Hier die Prämisse: Genius Billionair Playboy Philanthropist(?) Oliver Queen, der Erbe eines Milliardenunternehmens, ist mit seinem Vater und der Schwester seiner Schnalle und noch ein paar anderen Extras auf Bootstour, als besagtes Boot in einem Gewittersturm kentert und nur Oliver überlebt. Er kann sich auf eine einsame Insel retten, auf der er Robinson-Crueso-Style in der Wildnis überleben muss. Er kann schließlich irgendwann gerettet werden; kehrt nach Hause zurück und oh! Plötzlich hat er ein Gewissen. Vor dem Tod seines Vaters hat er von dem noch erfahren, dass die ganze Stadt bankrupt ist, also schwört Oliver, Rache zu nehmen(?) und alle nach der Reihe umzulegen. Außerdem hat sein bester Kumpel neuerdings was mit seiner Schnalle; beide hielten Olli nämlich für tot.

Irgendwie klingt das alles extrem nach einer Mischung aus Batman und Ironman, bloß dass der Hauptcharakter Hawkeye ist (oder Legolas, oder Katniss, oder wer sonst noch in der Popkultur heutzutage mit Pfeil und Bogen schießt. Ist offenbar ziemlich im kommen, vielleicht sollte ich das doch mal lernen?).
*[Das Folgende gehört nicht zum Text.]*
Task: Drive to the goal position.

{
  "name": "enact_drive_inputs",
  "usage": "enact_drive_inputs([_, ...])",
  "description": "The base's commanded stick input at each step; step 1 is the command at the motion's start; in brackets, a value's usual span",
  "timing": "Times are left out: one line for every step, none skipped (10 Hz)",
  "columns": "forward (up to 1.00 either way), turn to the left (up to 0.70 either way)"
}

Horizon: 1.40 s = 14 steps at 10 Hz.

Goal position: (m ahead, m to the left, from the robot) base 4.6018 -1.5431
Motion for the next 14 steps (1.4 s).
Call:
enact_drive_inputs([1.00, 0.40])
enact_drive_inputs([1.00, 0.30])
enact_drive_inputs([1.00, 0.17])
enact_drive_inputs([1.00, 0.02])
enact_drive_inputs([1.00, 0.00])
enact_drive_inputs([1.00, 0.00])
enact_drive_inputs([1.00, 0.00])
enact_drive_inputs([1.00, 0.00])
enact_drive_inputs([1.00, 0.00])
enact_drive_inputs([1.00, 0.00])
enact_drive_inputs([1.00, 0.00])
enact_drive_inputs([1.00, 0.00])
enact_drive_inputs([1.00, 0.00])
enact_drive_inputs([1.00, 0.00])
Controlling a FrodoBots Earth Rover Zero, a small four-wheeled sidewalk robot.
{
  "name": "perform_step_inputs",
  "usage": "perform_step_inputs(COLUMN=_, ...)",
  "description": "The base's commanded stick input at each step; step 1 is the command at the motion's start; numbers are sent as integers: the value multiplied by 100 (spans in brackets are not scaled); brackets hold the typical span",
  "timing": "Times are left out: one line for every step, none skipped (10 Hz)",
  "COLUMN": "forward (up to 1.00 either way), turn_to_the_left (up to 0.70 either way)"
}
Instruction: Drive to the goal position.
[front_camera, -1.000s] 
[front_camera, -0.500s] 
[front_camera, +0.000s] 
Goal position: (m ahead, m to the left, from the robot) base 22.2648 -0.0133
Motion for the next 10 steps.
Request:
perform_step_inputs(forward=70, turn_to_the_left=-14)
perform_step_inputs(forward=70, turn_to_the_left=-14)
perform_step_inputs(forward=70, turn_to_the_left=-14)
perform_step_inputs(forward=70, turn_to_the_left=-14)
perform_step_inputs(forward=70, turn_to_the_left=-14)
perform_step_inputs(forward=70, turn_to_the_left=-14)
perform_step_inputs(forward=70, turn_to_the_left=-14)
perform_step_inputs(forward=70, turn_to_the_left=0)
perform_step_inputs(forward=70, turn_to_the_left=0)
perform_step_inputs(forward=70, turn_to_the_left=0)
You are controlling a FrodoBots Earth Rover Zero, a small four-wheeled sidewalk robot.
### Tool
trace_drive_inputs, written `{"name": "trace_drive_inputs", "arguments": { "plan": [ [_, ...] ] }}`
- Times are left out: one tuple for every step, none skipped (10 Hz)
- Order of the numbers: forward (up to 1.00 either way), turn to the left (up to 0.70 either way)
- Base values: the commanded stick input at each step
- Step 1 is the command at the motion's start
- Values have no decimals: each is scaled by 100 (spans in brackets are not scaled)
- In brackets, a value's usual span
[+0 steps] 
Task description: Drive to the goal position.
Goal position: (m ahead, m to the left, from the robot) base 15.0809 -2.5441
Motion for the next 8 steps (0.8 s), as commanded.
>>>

Aber mal ehrlich, Bruce Wayne kann zwar nicht mit Pfeil und Bogen umgehen, aber auch er findet irgendwo hinten um China rum plötzlich sein Gewissen, hängt sein Playboy-Dasein an den Nagel und räumt als maskierter Held seine Heimatstadt auf, während er sein offentliches Image als arroganter reicher Sack aufrecht erhält. Gingen denen bei DC irgendwann die Ideen aus?

Unsicher bin ich mir nach dem Ansehen der Pilotfolge, ob ich Arrow mal weiter schaue oder es lieber sein lasse. Oliver Queen als Charakter hat mich irgendwie nicht 100% angesprochen, obwohl er ja eindeutig ins Schema derer passt, die ich gerne verfolge; seien es Bruce, Tony oder Jaime Lannister (auch wenn der keine geheime Identität hat, aber Cast-Away-Oliver sah aus wie Jaime auf der Rückreise von Riverrun). Lustig anzusehen wäre sicher, wie sie dieses Mal erklären, dass sich Olli und Green Arrow nie im gleichen Raum aufhalten bzw zur gleichen Zeit anwesend sind, oder dass der Grüne Kapuzentyp mysteriöser Weise genau dann aufgetaucht ist, als auch der verschollene Olli von dem Toten auferstand. Immer diese geheimen Identitäten. Echt mal, die DC-Stories spielen doch auch alle im selben Universum; wie werden die Leute da nicht stutzig?! Batman hat immerhin die Maske und den Batsuit, aber Green Arrow hat ne Kapuze und Superman eine Brille. BRILLE.

Fazit: Unentschlossen. Vielleicht kann man nach der Pilotfolge noch kein Urteil fällen, und vermutlich werde ich noch mal ein, zwei Folgen weiter schauen wie sich die Charaktere und das große Mysterium so entwickeln. Habe aber wenig Hoffnung, hier ein Juwel entdeckt zu haben.